- Theatrical release poster
- Directed by: Manning Haynes
- Written by: Lydia Hayward
- Produced by: John Argyle
- Starring: John Stuart; Joan Wyndham; William Freshman;
- Cinematography: Desmond Dickinson
- Music by: Guy Jones
- Production company: Argyle Talking Pictures
- Distributed by: Butcher's Film Service
- Release date: 1933;
- Running time: 79 minutes
- Country: United Kingdom
- Language: English

= Love's Old Sweet Song (1933 film) =

Love's Old Sweet Song (re-released in 1940 as The Missing Witness ) is a 1933 British romance film directed by Manning Haynes and starring John Stuart, Joan Wyndham and William Freshman. It was written by Lydia Hayward and made at Cricklewood Studios.

==Cast==
- John Stuart as Paul Kingslake
- Joan Wyndham as Mary Dean
- William Freshman as Jimmy Croft
- Julie Suedo as Iris Sinclair
- Ronald Ward as Eric Kingslake
- Charles Courtney
- Barbara Everest as nurse
- Dora Levis
- Moore Marriott as Old Tom
- Ivor Maxwell as Rodger Kingslake
- Picot Schooling
- Malcolm Tod as announcer
- Marie Wright as Sarah

==Reception==
The Daily Film Renter wrote: "Picture of the Monastery Garden type, with a ready-made audience in the provinces, where it will probably gross plenty of money. Story is naive, and direction old-fashioned, but title ballad, pleasantly rendered by Joan Wyndham, and smooth performance by John Stuart, plus the sentimental nature of the theme, stamp it as a good proposition for popular halls. ... The direction is definitely old-fashioned, and the narrative not beyond reproof, but the general effect of the picture is one of sentimental drama that seldom fails to win provincial approval."

Kine Weekly wrote: "Sentimental melodrama, a naive, popular mixture of the simple and sophisticated, suggested by the famous old ballad. Although the story is conventional in substance, the plot nevertheless clearly leads to comprehensive entertainment, the appeal of which is directed with unfailing skill to the masses. A sound cast enters into the spirit of the play, and the earnestness of the artists, coupled with straightforward direction, in which good pictorial work plays a pleasing part, put the seal of satisfaction on the picture, and enables it to carry modest emotional appeal. Sound programme proposition, with excellent title, one fraught with possibilities, for popular and industrial halls."

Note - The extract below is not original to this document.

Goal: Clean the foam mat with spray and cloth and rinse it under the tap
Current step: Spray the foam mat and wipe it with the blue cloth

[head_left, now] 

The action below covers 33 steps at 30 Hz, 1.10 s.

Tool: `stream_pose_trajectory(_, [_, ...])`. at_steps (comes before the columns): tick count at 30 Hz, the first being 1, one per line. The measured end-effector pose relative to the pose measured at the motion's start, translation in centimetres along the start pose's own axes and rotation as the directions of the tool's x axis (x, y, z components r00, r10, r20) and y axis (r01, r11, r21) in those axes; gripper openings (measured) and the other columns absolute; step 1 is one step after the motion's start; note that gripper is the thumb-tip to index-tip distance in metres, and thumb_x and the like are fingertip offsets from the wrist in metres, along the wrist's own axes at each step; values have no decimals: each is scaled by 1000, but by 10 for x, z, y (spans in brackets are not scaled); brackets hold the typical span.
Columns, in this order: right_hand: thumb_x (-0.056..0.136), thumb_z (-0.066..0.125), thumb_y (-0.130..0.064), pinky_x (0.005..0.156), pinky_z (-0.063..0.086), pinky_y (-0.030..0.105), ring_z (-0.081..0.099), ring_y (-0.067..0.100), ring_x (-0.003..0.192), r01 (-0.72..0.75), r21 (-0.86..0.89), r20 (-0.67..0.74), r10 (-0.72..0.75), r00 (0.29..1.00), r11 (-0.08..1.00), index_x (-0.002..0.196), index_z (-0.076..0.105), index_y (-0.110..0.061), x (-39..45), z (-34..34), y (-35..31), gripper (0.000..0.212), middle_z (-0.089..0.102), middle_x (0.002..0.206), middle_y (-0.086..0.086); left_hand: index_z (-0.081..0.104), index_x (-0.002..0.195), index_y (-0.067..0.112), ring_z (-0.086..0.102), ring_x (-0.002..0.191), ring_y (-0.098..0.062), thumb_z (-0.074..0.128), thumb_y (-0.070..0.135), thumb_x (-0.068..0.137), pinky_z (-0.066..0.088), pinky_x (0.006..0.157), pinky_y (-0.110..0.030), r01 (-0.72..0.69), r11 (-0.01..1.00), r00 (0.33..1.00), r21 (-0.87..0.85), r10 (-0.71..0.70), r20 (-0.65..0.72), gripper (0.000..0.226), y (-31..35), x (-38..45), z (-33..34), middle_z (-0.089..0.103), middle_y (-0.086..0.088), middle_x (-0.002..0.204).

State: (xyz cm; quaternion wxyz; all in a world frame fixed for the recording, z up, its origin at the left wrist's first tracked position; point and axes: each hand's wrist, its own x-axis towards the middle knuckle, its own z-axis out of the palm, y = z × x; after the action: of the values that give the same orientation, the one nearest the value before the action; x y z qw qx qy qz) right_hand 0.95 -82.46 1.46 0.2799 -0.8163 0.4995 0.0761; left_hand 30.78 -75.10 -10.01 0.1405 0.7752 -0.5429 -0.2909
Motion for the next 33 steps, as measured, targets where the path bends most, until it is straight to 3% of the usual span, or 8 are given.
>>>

Picturegoer wrote: "A mixture of robust melodrama, naive sentiment, and artless emotionalism, which will please those whose predelictions tend to the sentimental. ... Joan Wyndham is fair as the heroine; her voice is doubled in the vocal sequence which introduces the title of the film. John Stuart is adequate as the hero, as is William Freshman as a young farmer, who also loves the unfortunate heroine. The best acting, however, comes from Ronald Ward as the husband."